Das aber ist ein heißes Eisen, das besser Natives selber anfassen sollten, und sie tun es wohl auch, nur passen ihre sarkastischen Stimmen nicht ins Wunschportefeuille der identity catchers, noch haben sie sich die QR-Codes ihrer Vermarktbarkeit ins Gesicht gepinselt, die den weißen Liberalen als stolze Kriegsbemalung erscheinen. Doch wissen sie vermutlich alles über die kulturindustriell vermittelten und von weißen Liberalen gerne gekauften Embleme der Kultur, die angeblich die ihre ist, von deren Schutz sie sich freilich nichts kaufen können. Wobei diese Stereotype sich nicht nur auf den Zankapfel der kulturellen Aneignung, die Tracht, beschränken, sondern auch all die habituellen Indianerbilder von Spi­ritualität über natives Ökobewusstsein bis zur stolzen, stoischen Schweigsamkeit umfassen, die selbst als identitäre Selbstfindung noch den Makel des ­weißen Blicks und des weißen Marktes tragen.

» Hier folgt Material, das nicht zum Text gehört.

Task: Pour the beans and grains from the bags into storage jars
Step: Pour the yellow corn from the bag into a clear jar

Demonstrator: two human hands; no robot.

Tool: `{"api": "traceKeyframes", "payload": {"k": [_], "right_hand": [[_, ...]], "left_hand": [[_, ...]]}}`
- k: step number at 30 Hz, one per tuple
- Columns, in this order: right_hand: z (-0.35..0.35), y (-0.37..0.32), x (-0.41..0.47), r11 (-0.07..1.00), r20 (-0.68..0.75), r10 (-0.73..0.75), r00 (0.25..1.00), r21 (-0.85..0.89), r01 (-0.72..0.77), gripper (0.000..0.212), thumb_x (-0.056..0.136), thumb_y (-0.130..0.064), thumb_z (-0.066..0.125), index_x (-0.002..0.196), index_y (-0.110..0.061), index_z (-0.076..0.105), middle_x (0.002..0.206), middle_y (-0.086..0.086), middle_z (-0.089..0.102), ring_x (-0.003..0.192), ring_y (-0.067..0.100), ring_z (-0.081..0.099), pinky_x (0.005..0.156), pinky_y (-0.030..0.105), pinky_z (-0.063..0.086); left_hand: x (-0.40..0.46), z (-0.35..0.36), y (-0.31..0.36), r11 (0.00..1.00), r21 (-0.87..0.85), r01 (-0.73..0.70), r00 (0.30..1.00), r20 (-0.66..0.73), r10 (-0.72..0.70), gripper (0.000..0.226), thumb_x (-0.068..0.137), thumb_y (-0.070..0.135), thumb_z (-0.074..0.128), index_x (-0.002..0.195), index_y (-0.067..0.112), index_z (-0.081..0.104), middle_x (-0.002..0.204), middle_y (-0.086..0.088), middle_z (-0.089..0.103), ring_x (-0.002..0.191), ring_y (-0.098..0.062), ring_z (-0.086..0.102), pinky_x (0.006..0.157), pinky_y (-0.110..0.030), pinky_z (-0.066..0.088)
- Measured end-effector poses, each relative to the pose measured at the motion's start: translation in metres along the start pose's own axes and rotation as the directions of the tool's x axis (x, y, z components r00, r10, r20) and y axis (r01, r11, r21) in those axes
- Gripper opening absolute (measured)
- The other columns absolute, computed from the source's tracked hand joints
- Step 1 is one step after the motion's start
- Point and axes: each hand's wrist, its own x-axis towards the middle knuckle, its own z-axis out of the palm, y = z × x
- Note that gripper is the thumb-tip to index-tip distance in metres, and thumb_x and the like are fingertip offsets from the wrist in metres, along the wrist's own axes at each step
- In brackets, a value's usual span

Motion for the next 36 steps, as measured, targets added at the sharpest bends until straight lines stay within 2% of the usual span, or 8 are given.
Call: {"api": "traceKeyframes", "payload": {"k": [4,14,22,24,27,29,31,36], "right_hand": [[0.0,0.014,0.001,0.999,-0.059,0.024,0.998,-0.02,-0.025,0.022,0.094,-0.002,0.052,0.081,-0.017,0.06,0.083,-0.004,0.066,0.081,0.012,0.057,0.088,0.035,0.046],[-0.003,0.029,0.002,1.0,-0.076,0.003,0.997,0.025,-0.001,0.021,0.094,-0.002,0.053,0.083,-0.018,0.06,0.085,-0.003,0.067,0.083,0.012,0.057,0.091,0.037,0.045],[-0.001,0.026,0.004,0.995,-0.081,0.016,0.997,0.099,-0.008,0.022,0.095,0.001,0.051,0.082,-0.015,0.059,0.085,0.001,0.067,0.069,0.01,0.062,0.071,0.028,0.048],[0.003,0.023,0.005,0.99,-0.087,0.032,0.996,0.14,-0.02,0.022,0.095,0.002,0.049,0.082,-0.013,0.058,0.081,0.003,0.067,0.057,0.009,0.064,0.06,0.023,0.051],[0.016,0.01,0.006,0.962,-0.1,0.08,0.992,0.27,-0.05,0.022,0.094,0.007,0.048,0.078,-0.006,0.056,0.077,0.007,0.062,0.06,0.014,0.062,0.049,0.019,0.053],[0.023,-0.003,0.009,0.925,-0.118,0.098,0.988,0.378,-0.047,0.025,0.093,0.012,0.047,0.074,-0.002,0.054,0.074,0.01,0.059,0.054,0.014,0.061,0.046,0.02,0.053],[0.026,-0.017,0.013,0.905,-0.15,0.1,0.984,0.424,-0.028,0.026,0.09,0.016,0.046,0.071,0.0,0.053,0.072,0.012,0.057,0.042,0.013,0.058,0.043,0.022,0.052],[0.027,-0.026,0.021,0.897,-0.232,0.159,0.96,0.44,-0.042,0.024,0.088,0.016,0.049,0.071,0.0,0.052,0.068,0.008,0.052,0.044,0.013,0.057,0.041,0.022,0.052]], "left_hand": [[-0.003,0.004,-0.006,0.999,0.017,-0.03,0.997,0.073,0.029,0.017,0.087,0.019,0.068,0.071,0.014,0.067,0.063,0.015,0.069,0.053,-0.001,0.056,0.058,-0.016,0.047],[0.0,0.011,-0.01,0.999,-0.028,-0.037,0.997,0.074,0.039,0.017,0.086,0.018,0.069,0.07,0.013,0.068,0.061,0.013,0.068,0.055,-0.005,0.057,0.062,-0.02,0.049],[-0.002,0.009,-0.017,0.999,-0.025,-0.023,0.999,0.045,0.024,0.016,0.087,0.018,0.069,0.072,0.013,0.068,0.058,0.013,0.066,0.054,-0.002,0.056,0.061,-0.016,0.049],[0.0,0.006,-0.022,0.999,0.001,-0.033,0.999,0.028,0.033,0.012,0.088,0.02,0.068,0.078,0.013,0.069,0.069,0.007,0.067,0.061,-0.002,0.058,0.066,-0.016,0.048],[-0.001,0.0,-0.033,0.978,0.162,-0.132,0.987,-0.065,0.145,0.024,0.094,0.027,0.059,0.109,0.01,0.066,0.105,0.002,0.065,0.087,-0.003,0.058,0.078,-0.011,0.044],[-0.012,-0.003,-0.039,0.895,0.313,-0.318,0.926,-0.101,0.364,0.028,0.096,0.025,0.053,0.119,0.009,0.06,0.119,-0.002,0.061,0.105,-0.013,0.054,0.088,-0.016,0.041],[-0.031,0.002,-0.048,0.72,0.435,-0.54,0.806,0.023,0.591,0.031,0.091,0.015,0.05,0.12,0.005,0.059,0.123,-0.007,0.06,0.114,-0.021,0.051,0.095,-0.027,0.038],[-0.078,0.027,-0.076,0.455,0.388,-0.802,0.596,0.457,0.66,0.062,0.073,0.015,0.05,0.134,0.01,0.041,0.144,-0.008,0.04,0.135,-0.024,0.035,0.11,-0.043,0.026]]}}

Da nicht mehr die formulierte Wahrheit, sondern die sogenannte Sprecherposition und die Identität der Spre­cher:innen den Wert einer Aussage bestimmen, wird es wohl an den Marginalisierten selbst liegen, das Kriegsbeil auch gegen eine Solidarität auszugraben, die sie zwar vor der Kränkung durch weiße Faschingsindianer schützen will, der aber die Kränkung, die ein Leben unter dem Existenzminimum bedeutet, zu allgemein materiell, das heißt: zu wenig kulturell ist. Den Betroffenen eine Stimme zu geben bedeutet, nicht nur auf die zu hören, die sich durch Weiße im Indianerkostüm und Engländer im Kilt beleidigt fühlen, sondern auch jene zu Wort kommen zu lassen, für die der Unfug bereits beginnt, wenn sich Indianer als Indianer und Schotten als Schotten verkleiden.